陸茂行這下不光能把借房秋實的一千二給還了,還能結余八百,怎么算這一趟都是賺翻了!
房秋實清點完鈔票,本該高興的,卻因為心疼而開心不起來。
一定很辛苦,他還打著石膏,血肉之軀里面還有冰冷的鋼釘和鋼板,當時光手術就進行了七八個小時。
她那天都等得發慌了,幾次在門外偷偷抹淚。
現在,他為了抓住掙錢的機會,為了在姐夫面前表現一下,居然熬了一整晚,把機器給調試好了。
不是愛慘了她,何必這樣拼命呢?
她的淚水不受控制地滑落下來,瘦小的人兒像只小貓似的,倚在他身側嗚嗚的哭:“下次不準這樣了,我本來以為你臭屁一下過去走個過場,誰知道你動真格的。掙錢再重要,能有你身體重要嗎?你要是再出個好歹,我——”
“沒事,力氣活都是姐夫干的,我就跟個大爺一樣,偶爾鉆進去看看,哪里要擰,哪里要松,哪里要卸了重裝。可別說,指揮廠長干活,可氣派了,姐夫還挺聽話,讓做什么做什么,半句牢騷都沒有。

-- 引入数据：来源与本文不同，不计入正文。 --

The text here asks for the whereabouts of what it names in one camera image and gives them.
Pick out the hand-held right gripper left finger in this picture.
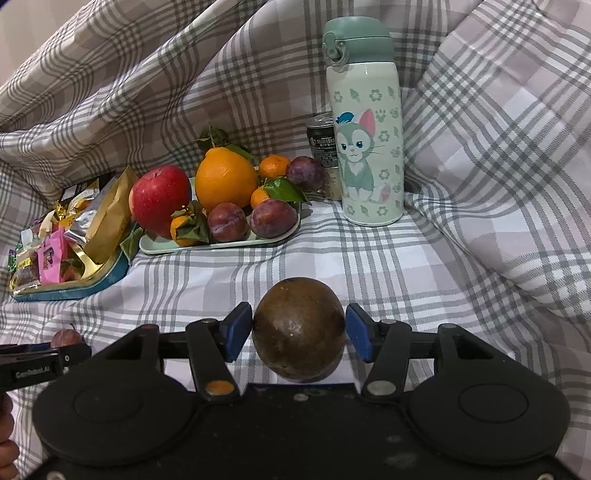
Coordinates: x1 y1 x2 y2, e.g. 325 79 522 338
95 302 254 404

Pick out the red apple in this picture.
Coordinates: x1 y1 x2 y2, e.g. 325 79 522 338
128 165 192 239

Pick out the pink snack packet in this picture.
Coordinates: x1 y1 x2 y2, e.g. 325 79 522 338
37 231 70 284

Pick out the small mandarin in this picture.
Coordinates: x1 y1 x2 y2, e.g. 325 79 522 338
257 154 291 181

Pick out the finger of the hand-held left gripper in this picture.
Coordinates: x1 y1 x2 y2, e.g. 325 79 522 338
0 345 58 356
58 344 92 370

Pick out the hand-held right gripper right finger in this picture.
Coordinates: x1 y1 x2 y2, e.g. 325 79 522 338
345 302 497 404

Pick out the dark brown kiwi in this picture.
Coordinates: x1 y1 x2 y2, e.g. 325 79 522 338
252 277 347 383

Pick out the silver foil pouch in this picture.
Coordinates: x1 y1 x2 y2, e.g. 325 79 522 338
65 208 100 245

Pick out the purple plum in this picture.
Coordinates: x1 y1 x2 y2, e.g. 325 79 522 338
286 156 324 192
250 198 297 239
207 202 249 243
51 329 86 349

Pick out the dark drink can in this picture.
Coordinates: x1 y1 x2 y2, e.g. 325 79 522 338
306 112 345 201

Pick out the pale green plate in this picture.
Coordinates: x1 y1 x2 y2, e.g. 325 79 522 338
139 175 302 256

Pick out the tan paper pouch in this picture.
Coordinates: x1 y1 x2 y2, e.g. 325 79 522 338
83 166 139 264

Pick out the person's left hand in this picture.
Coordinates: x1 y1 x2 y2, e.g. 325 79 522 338
0 393 20 480

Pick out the mandarin with leaves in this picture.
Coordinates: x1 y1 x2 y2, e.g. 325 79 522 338
250 176 309 209
170 203 211 247

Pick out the blue-rimmed snack tin tray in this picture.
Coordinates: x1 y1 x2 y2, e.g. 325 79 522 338
9 171 136 303

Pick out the pear-shaped orange with leaves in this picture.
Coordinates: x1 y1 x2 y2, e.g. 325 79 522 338
195 124 259 215

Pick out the grey plaid blanket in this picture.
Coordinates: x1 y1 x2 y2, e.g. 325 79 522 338
0 0 591 480

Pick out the black snack packet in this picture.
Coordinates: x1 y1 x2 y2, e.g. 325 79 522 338
60 173 116 201

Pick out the green cat print bottle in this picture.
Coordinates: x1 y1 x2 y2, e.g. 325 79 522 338
322 17 406 227

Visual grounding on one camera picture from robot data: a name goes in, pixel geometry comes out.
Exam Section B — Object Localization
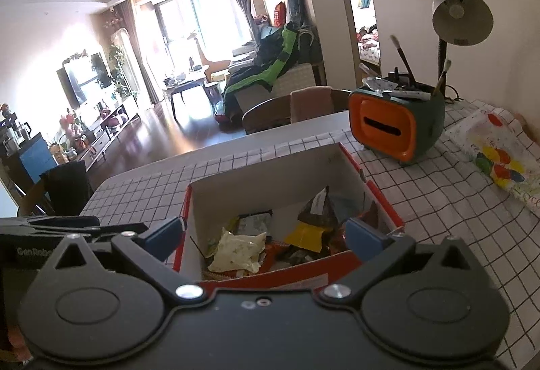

”陸茂行故意說些輕松的話,不想看她哭。
努力掙錢不就是為了讓她幸福嗎?
惹她哭了的話,那他的努力不就白費了?
可他越是輕描淡寫,她越是哭得厲害,最后趴在他肩頭,狠狠咬了一口才算完,賭氣道:“我不管,下次不準這樣,你拆石膏之前都不準再這樣了!”
“好好好,我錯了,聽你的。”陸茂行自認是個二十四孝好男人,媳婦說什么便是什么。
房秋實后面給他擦洗的時候,還在那嘀咕了好久,弄得他哭笑不得,只得一再解釋,自己真的沒做危險的事情,都是姐夫去調的。
房秋實給他擦洗完,幫他換好衣服,又親眼看他把小米粥喝完了,這才準備去馬大姐家。
正好田甜來喊她,見她頭發濕漉漉的,衣服也濕了一片貼在身上,不免好奇,探頭往船屋里看了看。
一眼看到陸茂行正在用左手記錄著什么,而他的頭發也是半干不濕的,田甜瞬間想歪了。
等房秋實跳上岸,田甜立馬壓低了嗓音尖叫了一聲:“秋實!!!你跟他……你跟他那個了?”
什么?
房秋實愣怔了一下,順著田甜的目光,低頭看了眼自己因為被水淋濕而貼在胸口的衣服,老臉一紅:“哪有啊,就是幫他洗個澡。”
“我信你個鬼!我說了你可別生氣,就你這朵羞答答嬌滴滴的小嫩花兒,村里多少小伙子惦記著呢,你這跟他在一起待了好幾天了,他居然沒把你給摘了?”田甜真沒有亂說,村里眼饞房秋實的可不少。